◆ **TASK TO COMPLETE**
Your task is to transcribe the data exactly while omitting each picture.

*** Block opens ***

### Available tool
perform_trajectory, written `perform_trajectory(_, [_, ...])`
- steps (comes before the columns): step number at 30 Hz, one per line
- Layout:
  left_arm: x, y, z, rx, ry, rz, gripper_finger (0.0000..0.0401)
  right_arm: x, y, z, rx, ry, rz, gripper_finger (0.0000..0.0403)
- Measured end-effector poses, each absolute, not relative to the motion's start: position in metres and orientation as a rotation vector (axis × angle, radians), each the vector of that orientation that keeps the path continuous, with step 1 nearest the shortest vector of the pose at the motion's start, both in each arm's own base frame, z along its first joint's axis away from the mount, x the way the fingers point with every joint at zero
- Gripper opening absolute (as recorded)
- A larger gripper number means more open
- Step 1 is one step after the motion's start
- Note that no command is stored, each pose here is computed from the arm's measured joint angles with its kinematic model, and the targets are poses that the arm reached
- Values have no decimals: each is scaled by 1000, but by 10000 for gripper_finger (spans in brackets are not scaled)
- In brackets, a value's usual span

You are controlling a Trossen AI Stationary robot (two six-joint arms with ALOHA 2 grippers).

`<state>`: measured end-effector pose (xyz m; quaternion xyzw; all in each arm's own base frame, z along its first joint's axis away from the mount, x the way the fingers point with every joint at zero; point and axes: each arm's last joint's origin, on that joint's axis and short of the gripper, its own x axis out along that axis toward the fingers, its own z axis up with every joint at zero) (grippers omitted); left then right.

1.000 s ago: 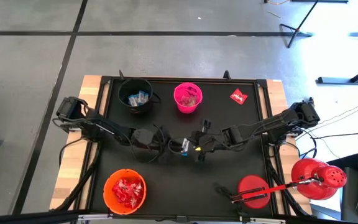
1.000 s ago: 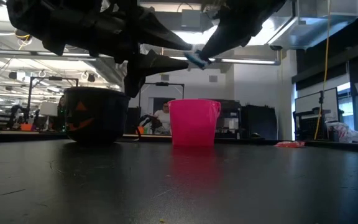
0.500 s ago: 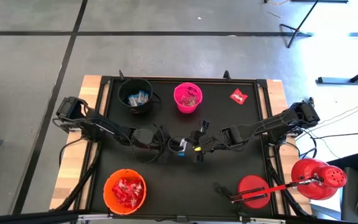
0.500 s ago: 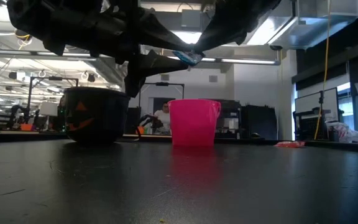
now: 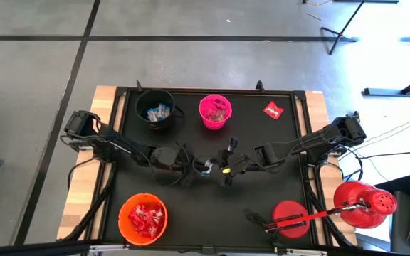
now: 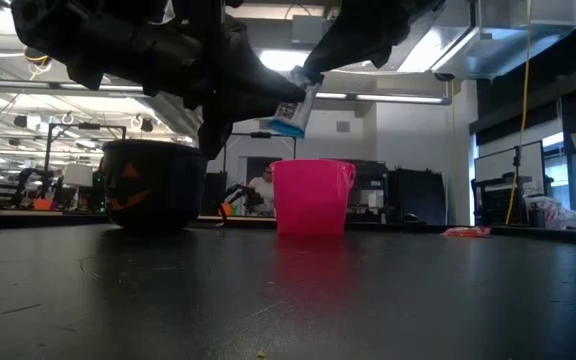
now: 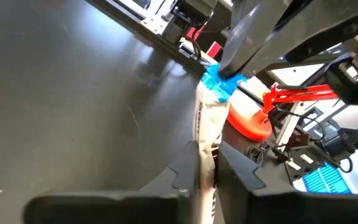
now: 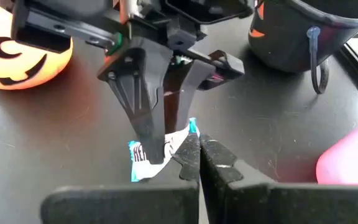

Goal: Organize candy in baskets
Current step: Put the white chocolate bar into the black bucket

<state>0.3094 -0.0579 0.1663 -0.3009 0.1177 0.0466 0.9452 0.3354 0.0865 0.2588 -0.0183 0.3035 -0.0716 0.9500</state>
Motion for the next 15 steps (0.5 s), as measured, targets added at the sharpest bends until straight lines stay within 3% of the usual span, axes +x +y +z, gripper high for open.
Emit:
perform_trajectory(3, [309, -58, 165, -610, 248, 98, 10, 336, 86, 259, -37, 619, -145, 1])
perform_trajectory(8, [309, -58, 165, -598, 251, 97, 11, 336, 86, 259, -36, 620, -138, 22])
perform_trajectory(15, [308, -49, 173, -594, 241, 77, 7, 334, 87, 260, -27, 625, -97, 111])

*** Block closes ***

◆ **RESPONSE AREA**
### Available tool
perform_trajectory, written `perform_trajectory(_, [_, ...])`
- steps (comes before the columns): step number at 30 Hz, one per line
- Layout:
  left_arm: x, y, z, rx, ry, rz, gripper_finger (0.0000..0.0401)
  right_arm: x, y, z, rx, ry, rz, gripper_finger (0.0000..0.0403)
- Measured end-effector poses, each absolute, not relative to the motion's start: position in metres and orientation as a rotation vector (axis × angle, radians), each the vector of that orientation that keeps the path continuous, with step 1 nearest the shortest vector of the pose at the motion's start, both in each arm's own base frame, z along its first joint's axis away from the mount, x the way the fingers point with every joint at zero
- Gripper opening absolute (as recorded)
- A larger gripper number means more open
- Step 1 is one step after the motion's start
- Note that no command is stored, each pose here is computed from the arm's measured joint angles with its kinematic model, and the targets are poses that the arm reached
- Values have no decimals: each is scaled by 1000, but by 10000 for gripper_finger (spans in brackets are not scaled)
- In brackets, a value's usual span

You are controlling a Trossen AI Stationary robot (two six-joint arms with ALOHA 2 grippers).

`<state>`: measured end-effector pose (xyz m; quaternion xyzw; all in each arm's own base frame, z along its first joint's axis away from the mount, x the way the fingers point with every joint at zero; point and axes: each arm's last joint's origin, on that joint's axis and short of the gripper, its own x axis out along that axis toward the fingers, its own z axis up with every joint at zero) (grippers omitted); left then right.

1.000 s ago: 
1.000 s ago: 
0.500 s ago: 
0.500 s ago: 
now: 
now: 
now: 
now: 

Goal: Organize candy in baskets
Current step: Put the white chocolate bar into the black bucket

<state>0.3094 -0.0579 0.1663 -0.3009 0.1177 0.0466 0.9452 0.3354 0.0865 0.2588 -0.0183 0.3035 -0.0716 0.9500</state>
Motion for the next 15 steps (0.5 s), as measured, targets added at the sharpest bends until straight lines stay within 3% of the usual span, axes +x +y +z, gripper high for open.
Emit:
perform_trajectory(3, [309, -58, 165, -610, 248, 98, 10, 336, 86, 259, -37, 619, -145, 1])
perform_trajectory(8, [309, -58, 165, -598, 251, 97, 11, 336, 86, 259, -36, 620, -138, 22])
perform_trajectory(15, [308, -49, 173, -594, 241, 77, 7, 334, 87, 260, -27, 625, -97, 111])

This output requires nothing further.